Up to one fifth of patients with Guillain–Barré syndrome (GBS) require mechanical ventilation (MV). The Erasmus GBS Respiratory Insufficiency Score (EGRIS) is a clinical predictive model developed in Europe to predict MV requirements among patients with GBS. However, there are significant differences between the Latin American and European population, especially in the distribution of GBS subtypes. Therefore, determining if the EGRIS is able to predict MV in a Latin American population is of clinical significance.

Methods

We retrospectively analyzed clinical and laboratory data of 177 patients with GBS in three Peruvian hospitals. We performed a multivariate logistic regression of the factors making up the EGRIS. Finally, we evaluated the EGRIS discrimination through a receiver operating characteristic curve and determined its calibration through a calibration curve and a Hosmer–Lemeshow test, a test used to determine the goodness of fit.

Results

We found that 14.1% of our patients required MV. One predictive factor of a patient’s need for early MV was the number of days between the onset of motor symptoms and hospitalization.

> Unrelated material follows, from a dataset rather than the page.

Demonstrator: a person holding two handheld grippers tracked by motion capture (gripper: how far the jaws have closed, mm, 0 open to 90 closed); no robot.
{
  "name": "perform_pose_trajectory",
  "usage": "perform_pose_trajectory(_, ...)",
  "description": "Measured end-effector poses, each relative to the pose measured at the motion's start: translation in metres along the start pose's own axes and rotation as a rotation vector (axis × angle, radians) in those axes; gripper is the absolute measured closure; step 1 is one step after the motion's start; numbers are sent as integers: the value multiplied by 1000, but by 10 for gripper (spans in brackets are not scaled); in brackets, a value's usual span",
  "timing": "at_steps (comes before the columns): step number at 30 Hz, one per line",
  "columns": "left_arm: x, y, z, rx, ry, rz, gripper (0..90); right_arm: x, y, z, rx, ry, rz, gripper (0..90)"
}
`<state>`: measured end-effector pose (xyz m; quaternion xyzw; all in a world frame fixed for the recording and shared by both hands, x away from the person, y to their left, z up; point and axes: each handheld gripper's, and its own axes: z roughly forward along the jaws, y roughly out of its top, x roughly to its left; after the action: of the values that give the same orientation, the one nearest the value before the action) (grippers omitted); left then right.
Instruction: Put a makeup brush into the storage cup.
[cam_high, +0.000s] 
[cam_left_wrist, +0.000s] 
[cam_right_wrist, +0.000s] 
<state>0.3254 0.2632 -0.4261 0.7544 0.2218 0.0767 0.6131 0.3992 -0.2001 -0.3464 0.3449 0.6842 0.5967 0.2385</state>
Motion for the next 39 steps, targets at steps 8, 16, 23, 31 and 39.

The Medical Research Council sum score did not alter the likelihood of early MV. Bulbar weakness increased the likelihood without showing statistical significance. In contrast, facial weakness was a protective factor of it. The EGRIS was significantly higher in patients who required early MV than in those who did not (P = 0.018). It showed an area under the curve (AUC) of 0.63, with an insignificant Hosmer–Lemeshow test result.

Conclusions

Although the EGRIS was higher in patients who required early MV than in those who did not, it only showed a moderate discrimination capacity (AUC = 0.63). Facial weakness, an item of the EGRIS, was not found to be a predictive factor in our population. We suggest assessing whether these findings are due to subtype predominance and whether a modified version of the EGRIS could improve performance.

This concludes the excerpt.